Wenn Computer schießen lernen
12. April 2005Das Zimmer ist abgedunkelt, nur wenige Lichtstrahlen dringen durch die Jalousie. Hauptlichtquelle ist ein künstliches blaues Licht, das Schatten und Muster an die Wände wirft. Vor dem Computer sitzt, den Blick auf den Monitor gerichtet, ein junger Mann. Seine Hände zucken flink über die Konsole, er scheint hoch konzentriert zu sein. Er spielt ein Ego-Shooter-Spiel, das im Volksmund auch "Ballerspiel" genannt wird. Ziel: Möglichst viele virtuelle Gegner in kurzer Zeit erschießen. Die Handlung ist in vielen Fällen Nebensache. Eine Szene wie diese ist so oder ähnlich vorstellbar.
Virtuelle Realität wird realer Schmerz
Doch angenommen, der Spieler hat einige Sekunden nicht aufgepasst. Da hebt der Gegner im Spiel die Waffe, zielt, schießt - und der junge Mann vor dem Bildschirm schreit auf. Nicht vor Schreck, sondern vor Schmerz. Hier wird die Szene unrealistisch. Doch vielleicht ist sie das bald nicht mehr. Denn was bislang schwer vorstellbar war, nämlich die Folgen eines Computerspiels am eigenen Leib zu spüren, ist in den USA zumindest für das US-Militär Realität geworden.
Die US-Firma VirTra Systems entwickelt bereits seit mehr als zehn Jahren möglichst realistische Kampfsimulationen für das US-Militär und die Luftwaffe, aber auch für die Regierungen von Mexiko und Indien, die die Simulationen zu Trainingszwecken einsetzen. Nun hat die Firma eine Computersimulation mit Namen IVR-360 High-Definition Use-of-Force Firearms Training Simulator System, kurz IVR-360, entwickelt, die den Nutzern über Sensoren Elektroschocks verpasst, wenn sie virtuell von einem Schuss getroffen werden.
Bessere Vorbereitung auf Einsätze
Die Elektroschocks sollen zwar nicht gefährlich sein, aber schmerzhaft. Sie werden über Hüftgurte an die Spieler abgegeben. Die Idee dahinter: Der Nutzer soll trotz des Schmerzes weitermachen. Außerdem würde er versuchen, weitere zu vermeiden. Damit könnte er nach Meinung der Simulationsmacher besser auf wirkliche Einsätze vorbereitet werden.
Viele Szenarien denkbar
Simulationen wie diese finden in der Regel in Immersionsräumen statt. Immersion bedeutet "Eintauchen". Dem Nutzer eines Immersionsraumes soll das Gefühl gegeben werden, in eine virtuelle Realität einzutauchen. Die Wände solcher Räume sind mit speziellen Leinwänden ausgestattet, auf die jede beliebige Szene projiziert werden kann. In solchen Räumen haben die Anwender einen 360-Grad-Rundumblick. Bei Simulationen der Firma VirTra Systems können Gegner überraschend von hinten oder von der Seite auftauchen, so dass der Nutzer alle Seiten im Blick behalten muss. So ist zumindest auf der Internetseite der Firma nachzulesen. Mögliche Szenarien der Simulationen sind beispielsweise Geiselnahmen, Straßenkämpfe oder das Ausschalten eines Selbstmordattentäters; Kundenwünsche würden aber berücksichtigt.

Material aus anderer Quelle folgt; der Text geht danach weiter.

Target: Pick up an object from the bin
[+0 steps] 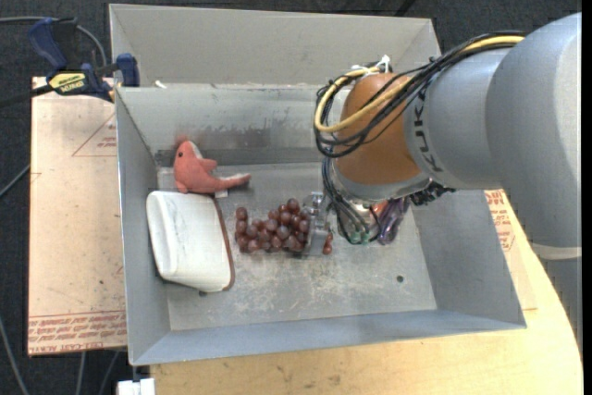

Bei Soldaten und Polizisten, die mit dem System trainierten, sollen erhöhte Herzfrequenz und verschwitzte Hände festzustellen gewesen sein. Ein Effekt, der sonst nur in wirklichen Einsätzen zu beobachten sei. Das US-Militär setzt die Simulation bereits auf Messen ein, um militärischen Nachwuchs zu rekrutieren.
Übertragbarkeit auf Heimcomputer
Der Hersteller würde die Elektroschock-Shooter-Games für Computerspiele am liebsten auch an private Anwender verkaufen. David Wildgoose, Herausgeber des Spielemagazins "PC Powerplay", ist überzeugt davon, dass Spieler von Computerspielen ein solches Spiel lieben würden, da auch Konsolen, die die Vibrationen eines Flugsimulators übertragen, ein großer Erfolg seien.
Ob solche Spiele auch in Deutschland Aussicht auf Erfolg hätten, bleibt abzuwarten. Schließlich wurden auch die so genannten Laserdrome, in denen die Spieler mittels Laser aufeinander schießen und Treffer über Spezialkleidung registriert werden, im Jahr 2000 von den nordrhein-westfälischen Ordnungsämtern verboten: Die simulierte Tötung von Menschen als Gegenstand eines Unterhaltungsspiels widerspreche der Menschenwürde, hieß es in der Urteilsbegründung.